- **ABOUT THIS EXERCISE**
Each line starting at the one that contains "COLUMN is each" and ending at the one that contains "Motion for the" must be returned exactly, and the rest of the listing is left out.

- **SOURCE DATA**

'''

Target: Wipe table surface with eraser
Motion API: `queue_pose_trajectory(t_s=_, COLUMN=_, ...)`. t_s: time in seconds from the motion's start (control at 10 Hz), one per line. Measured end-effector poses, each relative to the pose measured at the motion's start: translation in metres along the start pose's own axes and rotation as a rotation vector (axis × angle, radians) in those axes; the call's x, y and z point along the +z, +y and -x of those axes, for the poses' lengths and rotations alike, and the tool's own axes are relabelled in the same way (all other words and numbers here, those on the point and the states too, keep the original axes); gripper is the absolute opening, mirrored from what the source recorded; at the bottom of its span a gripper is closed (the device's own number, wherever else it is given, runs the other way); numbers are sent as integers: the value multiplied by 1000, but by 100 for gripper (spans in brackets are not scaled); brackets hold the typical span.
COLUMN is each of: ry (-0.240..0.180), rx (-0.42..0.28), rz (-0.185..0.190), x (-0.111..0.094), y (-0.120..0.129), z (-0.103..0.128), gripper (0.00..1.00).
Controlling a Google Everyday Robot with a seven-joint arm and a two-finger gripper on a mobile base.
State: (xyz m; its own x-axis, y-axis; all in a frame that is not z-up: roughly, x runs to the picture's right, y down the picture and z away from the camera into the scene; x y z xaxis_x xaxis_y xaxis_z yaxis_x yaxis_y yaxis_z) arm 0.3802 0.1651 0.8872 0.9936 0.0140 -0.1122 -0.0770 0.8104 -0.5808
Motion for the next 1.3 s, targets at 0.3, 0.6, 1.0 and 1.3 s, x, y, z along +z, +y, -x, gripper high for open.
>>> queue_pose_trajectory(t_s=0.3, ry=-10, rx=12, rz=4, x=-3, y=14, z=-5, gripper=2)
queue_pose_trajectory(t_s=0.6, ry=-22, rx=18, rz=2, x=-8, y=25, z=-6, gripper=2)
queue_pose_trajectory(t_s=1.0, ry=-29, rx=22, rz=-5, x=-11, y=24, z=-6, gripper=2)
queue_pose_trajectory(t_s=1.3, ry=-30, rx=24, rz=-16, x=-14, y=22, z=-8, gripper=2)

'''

- **TASK SOLUTION**
COLUMN is each of: ry (-0.240..0.180), rx (-0.42..0.28), rz (-0.185..0.190), x (-0.111..0.094), y (-0.120..0.129), z (-0.103..0.128), gripper (0.00..1.00).
Controlling a Google Everyday Robot with a seven-joint arm and a two-finger gripper on a mobile base.
State: (xyz m; its own x-axis, y-axis; all in a frame that is not z-up: roughly, x runs to the picture's right, y down the picture and z away from the camera into the scene; x y z xaxis_x xaxis_y xaxis_z yaxis_x yaxis_y yaxis_z) arm 0.3802 0.1651 0.8872 0.9936 0.0140 -0.1122 -0.0770 0.8104 -0.5808
Motion for the next 1.3 s, targets at 0.3, 0.6, 1.0 and 1.3 s, x, y, z along +z, +y, -x, gripper high for open.

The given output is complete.